The approach taken by CF's board was essentially the same approach taken by Six Flags management with respect to its plan of reorganization. Though at that point, equity of SF owners was already gone.

GoBucks89 said:

Captain Hawkeye said:
Not True. Everybody said he was selling too cheaply--even at the time.

Gotta be honest--trying to sell the company too cheaply is a sin that overwhelms a lot of accomplishments. A LOT of accomplishments.

Though at that point, equity of SF owners was already gone.

That is actually an extremely important difference. If stockholders' equity is gone, from their perspective--and the perspective of their representatives, the board--it is impossible to sell too cheaply since there simply isn't any equity to get $$$ for. The creditors may disagree, but that's a bankruptcy court's problem, not the board's.

Conversely, CF had shareholders' equity left to protect. And they had the better part of a year to refinance--or GET A BETTER OFFER, which, IIRC, Q was not slow in providing

Last edited by Captain Hawkeye,

This Isn't A Hospital--It's An Insane Asylum!

Management in a bankruptcy case still has obligations to stakeholders (mostly creditors). They can't just attempt to do whatever and then leave it on the court to sort it all out. Management of SF supported a plan of reorganization which would have converted all of the senior debt to equity of the post-bankruptcy company and left junior debt and equity with nothing. At the time, management didn't believe it could find financing to refinance that senior debt. Junior creditors argued they could find financing so that the junior creditors would get the equity which is what happened. Management of SF supported a plan which ultimately was similar to the Apollo deal: it was later proved to have undervalued the company though at the time proposed, that undervaluation was not clear.

IIRC, CF shopped the Apollo offer after it was announced. No one came forward. Q Funding did not provide a better deal. What they did was buy units of CF and make statements that they thought the company was worth more. But they didn't know either. And the problem with the refinance was there was no certainty it would happen because of problems in the debt markets at the time.

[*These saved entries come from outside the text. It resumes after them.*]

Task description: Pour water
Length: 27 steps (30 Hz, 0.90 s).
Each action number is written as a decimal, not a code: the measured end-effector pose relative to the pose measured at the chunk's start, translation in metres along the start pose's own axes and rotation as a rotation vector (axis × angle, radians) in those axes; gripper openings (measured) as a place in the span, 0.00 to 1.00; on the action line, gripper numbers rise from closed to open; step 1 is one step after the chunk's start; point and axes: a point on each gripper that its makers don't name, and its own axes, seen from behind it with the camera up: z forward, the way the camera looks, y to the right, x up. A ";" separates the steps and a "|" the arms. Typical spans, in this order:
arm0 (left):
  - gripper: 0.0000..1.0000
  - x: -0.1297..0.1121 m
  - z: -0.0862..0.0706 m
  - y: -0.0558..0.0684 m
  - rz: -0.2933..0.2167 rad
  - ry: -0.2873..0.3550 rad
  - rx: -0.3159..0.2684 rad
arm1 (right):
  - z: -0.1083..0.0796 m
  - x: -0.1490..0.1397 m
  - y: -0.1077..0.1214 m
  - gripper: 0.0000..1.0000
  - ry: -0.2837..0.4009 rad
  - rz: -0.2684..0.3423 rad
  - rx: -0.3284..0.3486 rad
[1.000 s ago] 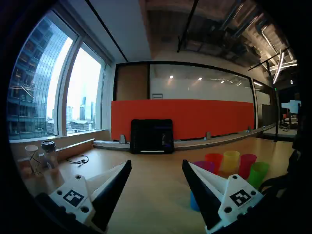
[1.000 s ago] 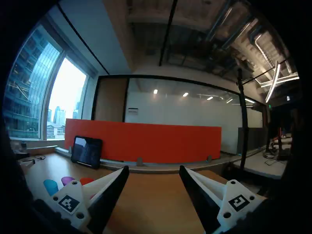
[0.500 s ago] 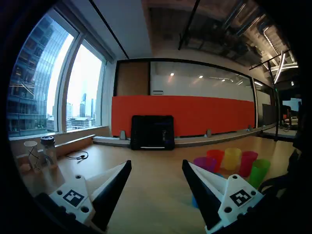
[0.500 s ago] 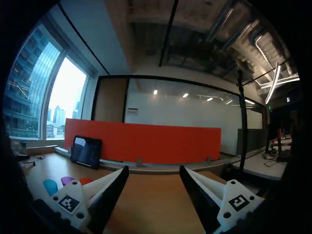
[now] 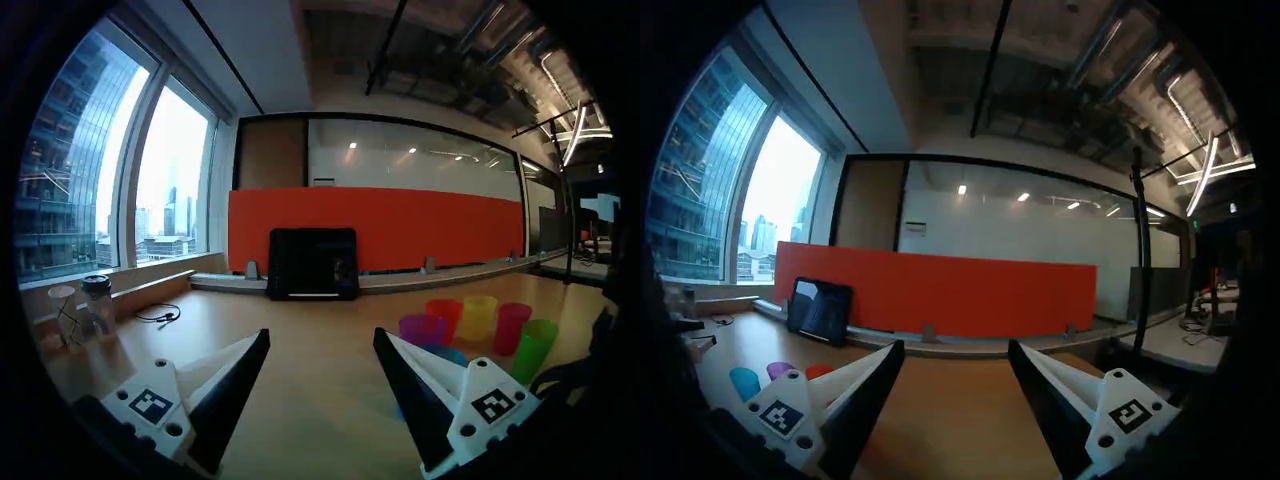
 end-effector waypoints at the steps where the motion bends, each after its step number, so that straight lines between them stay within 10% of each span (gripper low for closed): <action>1: 0.96 0.000 0.000 0.000 0.001 0.000 0.000 | 0.000 0.000 0.000 1.00 0.001 0.000 0.000; 27: 0.96 -0.001 0.000 0.001 0.003 -0.002 -0.001 | 0.004 -0.022 0.022 1.00 0.045 0.013 0.033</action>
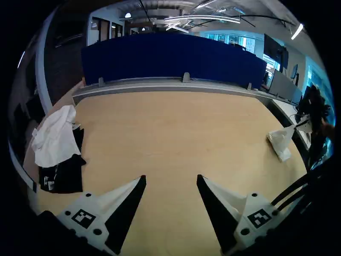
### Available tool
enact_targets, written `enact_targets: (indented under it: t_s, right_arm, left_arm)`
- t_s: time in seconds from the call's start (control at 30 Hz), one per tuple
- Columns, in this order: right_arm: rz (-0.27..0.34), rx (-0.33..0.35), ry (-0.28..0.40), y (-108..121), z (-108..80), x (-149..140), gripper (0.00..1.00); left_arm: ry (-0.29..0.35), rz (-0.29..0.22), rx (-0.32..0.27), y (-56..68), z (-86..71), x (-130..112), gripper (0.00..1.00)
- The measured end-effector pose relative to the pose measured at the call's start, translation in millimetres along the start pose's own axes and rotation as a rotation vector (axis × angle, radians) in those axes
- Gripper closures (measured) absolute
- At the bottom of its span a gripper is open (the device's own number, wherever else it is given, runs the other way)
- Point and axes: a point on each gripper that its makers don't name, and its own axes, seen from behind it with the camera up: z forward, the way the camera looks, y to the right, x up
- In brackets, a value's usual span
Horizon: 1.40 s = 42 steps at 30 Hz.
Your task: Fold towel
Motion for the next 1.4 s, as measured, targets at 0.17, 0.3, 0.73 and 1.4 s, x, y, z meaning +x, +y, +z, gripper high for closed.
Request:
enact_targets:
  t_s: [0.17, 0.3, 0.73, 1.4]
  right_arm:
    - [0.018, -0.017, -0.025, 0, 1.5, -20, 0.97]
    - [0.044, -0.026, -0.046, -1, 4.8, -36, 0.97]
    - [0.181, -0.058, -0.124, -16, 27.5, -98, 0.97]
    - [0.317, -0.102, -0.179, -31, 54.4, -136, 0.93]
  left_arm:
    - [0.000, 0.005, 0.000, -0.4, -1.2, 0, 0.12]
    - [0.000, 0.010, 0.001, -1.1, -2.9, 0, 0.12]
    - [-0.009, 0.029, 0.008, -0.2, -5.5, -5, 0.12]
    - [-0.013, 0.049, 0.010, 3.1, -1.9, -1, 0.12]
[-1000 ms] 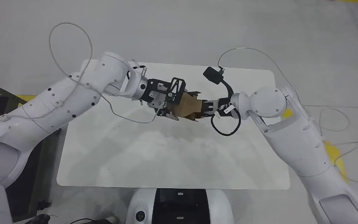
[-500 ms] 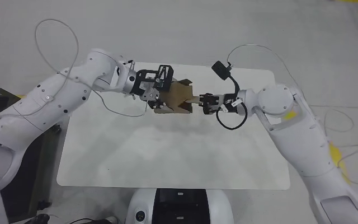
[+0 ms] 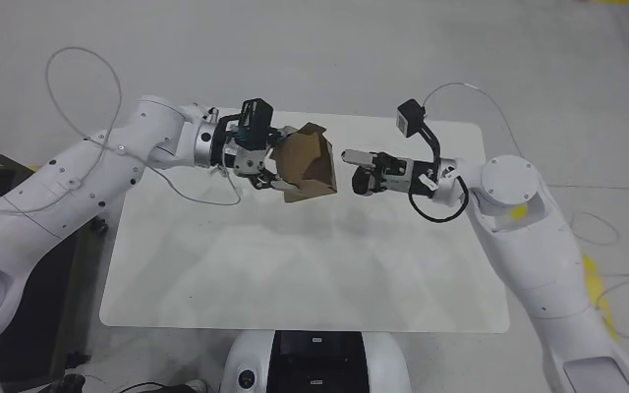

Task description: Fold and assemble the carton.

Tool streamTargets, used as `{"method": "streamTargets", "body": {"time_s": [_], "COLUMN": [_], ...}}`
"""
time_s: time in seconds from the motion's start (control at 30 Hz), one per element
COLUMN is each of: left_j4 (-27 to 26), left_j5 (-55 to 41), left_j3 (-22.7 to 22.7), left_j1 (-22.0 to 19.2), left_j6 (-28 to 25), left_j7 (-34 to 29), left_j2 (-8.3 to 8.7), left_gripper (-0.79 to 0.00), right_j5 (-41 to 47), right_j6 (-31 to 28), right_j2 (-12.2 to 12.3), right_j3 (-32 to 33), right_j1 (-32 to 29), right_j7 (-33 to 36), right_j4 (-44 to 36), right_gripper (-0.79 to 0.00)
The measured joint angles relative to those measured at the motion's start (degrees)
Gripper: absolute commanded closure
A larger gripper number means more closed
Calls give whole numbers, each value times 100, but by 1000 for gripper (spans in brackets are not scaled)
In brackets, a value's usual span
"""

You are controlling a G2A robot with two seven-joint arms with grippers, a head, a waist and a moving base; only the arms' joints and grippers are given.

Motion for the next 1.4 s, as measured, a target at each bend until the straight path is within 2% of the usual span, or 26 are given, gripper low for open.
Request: {"method": "streamTargets", "body": {"time_s": [0.27, 0.33, 0.4, 0.5, 0.7, 0.87, 1.2, 1.4], "left_j4": [96, 97, 94, 109, 116, 78, 87, 83], "left_j5": [187, 249, 287, 330, 331, 299, 371, 351], "left_j3": [0, 0, 0, 0, 0, 0, 0, 0], "left_j1": [82, 105, 119, 128, 119, 92, 87, 92], "left_j6": [0, 0, 0, 0, 0, 0, 0, 0], "left_j7": [776, 818, 832, 816, 711, 656, 646, 520], "left_j2": [22, 9, -6, -31, -81, -124, -188, -195], "left_gripper": [-154, -169, -200, -203, -197, -209, -249, -302], "right_j5": [-13, -27, -34, -36, -104, -189, -260, -371], "right_j6": [-180, -183, -172, -166, -164, -162, -138, -95], "right_j2": [-24, -27, -29, -32, -33, -40, -62, -62], "right_j3": [-156, -179, -191, -206, -252, -326, -421, -446], "right_j1": [55, 71, 82, 100, 154, 194, 286, 330], "right_j7": [87, 93, 86, 79, 160, 168, 112, 97], "right_j4": [-17, -12, -6, -8, -21, -10, 81, 119], "right_gripper": [-662, -646, -665, -671, -634, -582, -391, -363]}}
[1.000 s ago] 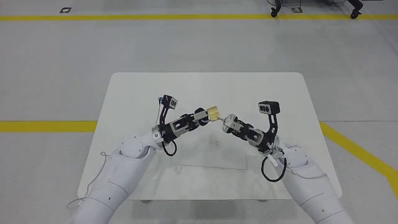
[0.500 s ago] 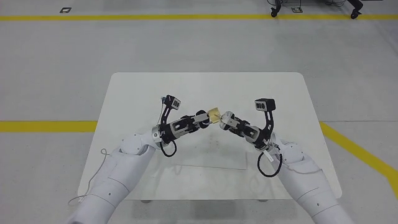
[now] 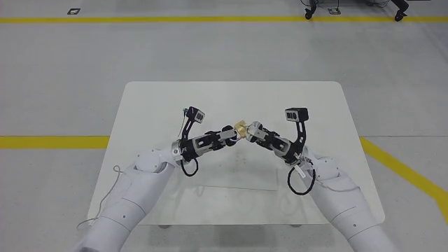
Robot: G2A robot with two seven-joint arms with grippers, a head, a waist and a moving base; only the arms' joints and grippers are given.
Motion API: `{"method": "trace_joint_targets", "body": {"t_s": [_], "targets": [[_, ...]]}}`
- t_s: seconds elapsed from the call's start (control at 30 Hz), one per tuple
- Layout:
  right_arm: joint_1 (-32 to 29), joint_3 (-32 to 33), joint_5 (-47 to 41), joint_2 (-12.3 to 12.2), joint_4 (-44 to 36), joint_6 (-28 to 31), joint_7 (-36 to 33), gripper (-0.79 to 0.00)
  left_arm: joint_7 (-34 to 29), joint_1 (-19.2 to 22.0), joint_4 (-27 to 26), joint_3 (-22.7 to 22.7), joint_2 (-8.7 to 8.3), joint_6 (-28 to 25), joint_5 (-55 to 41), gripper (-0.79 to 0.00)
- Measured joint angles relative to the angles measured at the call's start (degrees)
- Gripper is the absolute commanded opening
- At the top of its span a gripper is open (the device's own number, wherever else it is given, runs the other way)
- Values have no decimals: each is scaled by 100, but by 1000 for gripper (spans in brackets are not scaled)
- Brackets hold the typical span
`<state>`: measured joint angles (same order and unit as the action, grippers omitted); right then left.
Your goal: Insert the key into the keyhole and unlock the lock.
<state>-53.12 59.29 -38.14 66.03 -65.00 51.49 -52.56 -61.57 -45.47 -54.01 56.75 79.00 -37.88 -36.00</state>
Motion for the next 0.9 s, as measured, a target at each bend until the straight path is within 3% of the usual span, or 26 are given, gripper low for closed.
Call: {"method": "trace_joint_targets", "body": {"t_s": [0.23, 0.5, 0.73, 0.9], "targets": [[-109, 369, -44, -72, -90, 87, 64, -785, 297, 84, -2, 314, -120, -729, 855, -785], [-412, 861, -28, -195, -264, -103, 110, -785, 944, -292, -884, 679, -424, -1433, 1645, -785], [-446, 577, -128, -35, -261, -636, 1061, -785, 1542, -445, -1162, 586, -530, -2006, 2330, -785], [-330, 399, -64, 80, -117, -808, 1593, -785, 2013, -547, -1520, 729, -528, -2013, 3067, -785]]}}
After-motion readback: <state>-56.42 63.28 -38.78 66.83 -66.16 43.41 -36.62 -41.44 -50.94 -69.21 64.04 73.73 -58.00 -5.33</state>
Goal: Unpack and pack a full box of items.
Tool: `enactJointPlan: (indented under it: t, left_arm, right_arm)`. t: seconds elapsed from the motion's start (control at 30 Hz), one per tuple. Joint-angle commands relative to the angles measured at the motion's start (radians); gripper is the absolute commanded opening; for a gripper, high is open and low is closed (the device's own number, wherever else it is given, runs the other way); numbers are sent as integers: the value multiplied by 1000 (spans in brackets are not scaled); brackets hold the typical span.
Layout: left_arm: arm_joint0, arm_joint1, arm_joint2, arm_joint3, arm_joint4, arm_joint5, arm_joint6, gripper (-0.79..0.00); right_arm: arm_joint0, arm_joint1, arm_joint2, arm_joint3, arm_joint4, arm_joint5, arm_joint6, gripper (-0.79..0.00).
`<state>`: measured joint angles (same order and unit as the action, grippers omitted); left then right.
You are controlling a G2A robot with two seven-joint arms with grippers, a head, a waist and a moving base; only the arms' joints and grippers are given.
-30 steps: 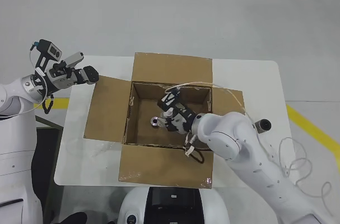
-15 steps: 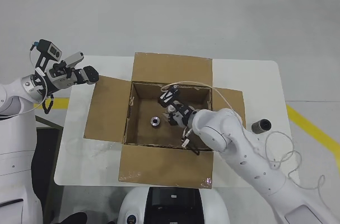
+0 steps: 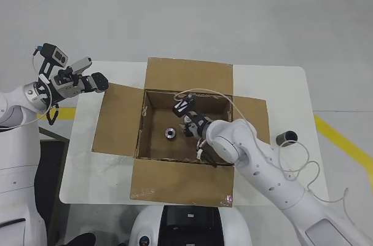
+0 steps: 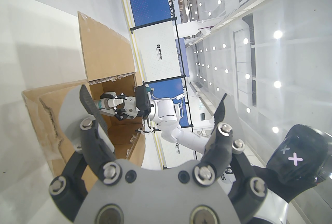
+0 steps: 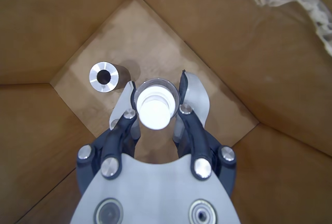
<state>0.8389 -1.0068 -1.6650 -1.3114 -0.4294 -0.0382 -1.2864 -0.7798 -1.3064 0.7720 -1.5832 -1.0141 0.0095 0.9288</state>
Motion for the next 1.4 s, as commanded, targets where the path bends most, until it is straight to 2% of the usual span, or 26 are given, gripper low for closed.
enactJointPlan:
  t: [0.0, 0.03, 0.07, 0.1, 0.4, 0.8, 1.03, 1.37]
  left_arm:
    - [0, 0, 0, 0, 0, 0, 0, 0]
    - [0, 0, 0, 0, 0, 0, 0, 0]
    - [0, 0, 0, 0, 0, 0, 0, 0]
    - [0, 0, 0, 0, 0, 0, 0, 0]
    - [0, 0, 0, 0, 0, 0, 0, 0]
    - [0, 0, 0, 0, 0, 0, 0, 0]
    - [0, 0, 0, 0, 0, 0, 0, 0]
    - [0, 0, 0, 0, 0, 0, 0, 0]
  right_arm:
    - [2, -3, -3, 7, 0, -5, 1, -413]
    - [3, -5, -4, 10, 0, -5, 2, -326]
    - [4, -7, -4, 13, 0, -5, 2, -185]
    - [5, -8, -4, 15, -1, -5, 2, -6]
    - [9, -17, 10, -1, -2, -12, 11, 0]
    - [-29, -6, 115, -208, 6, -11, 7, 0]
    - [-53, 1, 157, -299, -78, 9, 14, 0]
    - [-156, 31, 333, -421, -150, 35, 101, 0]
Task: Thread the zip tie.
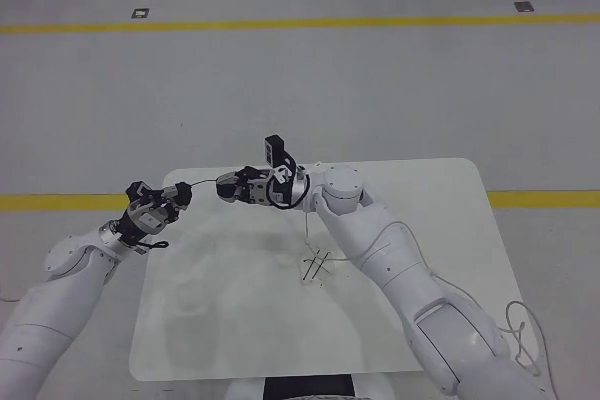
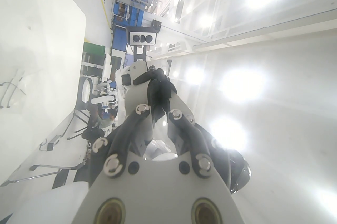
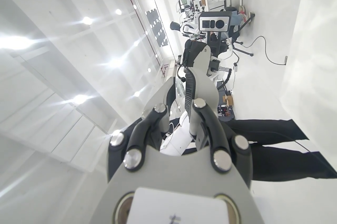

Again, if the refinance fails and CF files bankruptcy and equity gets nothing (or significantly less than $11.50/unit) and equityholders (including folks who supposedly "knew" the company was worth more at the time) sue the board for not presenting the offer.

I have no interest in rehashing all that again. You can have the last word on the Apollo deal. I wish Kinzel well in retirement.

Jeff's avatar

Maybe I'm reading into it, but it's almost like you give him a pass as a victim of circumstance.


Jeff - Editor - CoasterBuzz.com - My Blog

Maybe its just that after having advised clients on similar decisions for 20 years I have something of a different perspective.

Jeff's avatar

Perhaps it would be different if you had the context of working with him.


Jeff - Editor - CoasterBuzz.com - My Blog

With respect to some of his decisions, maybe. Might be different on some decisions if I had access to all the info that he had as well.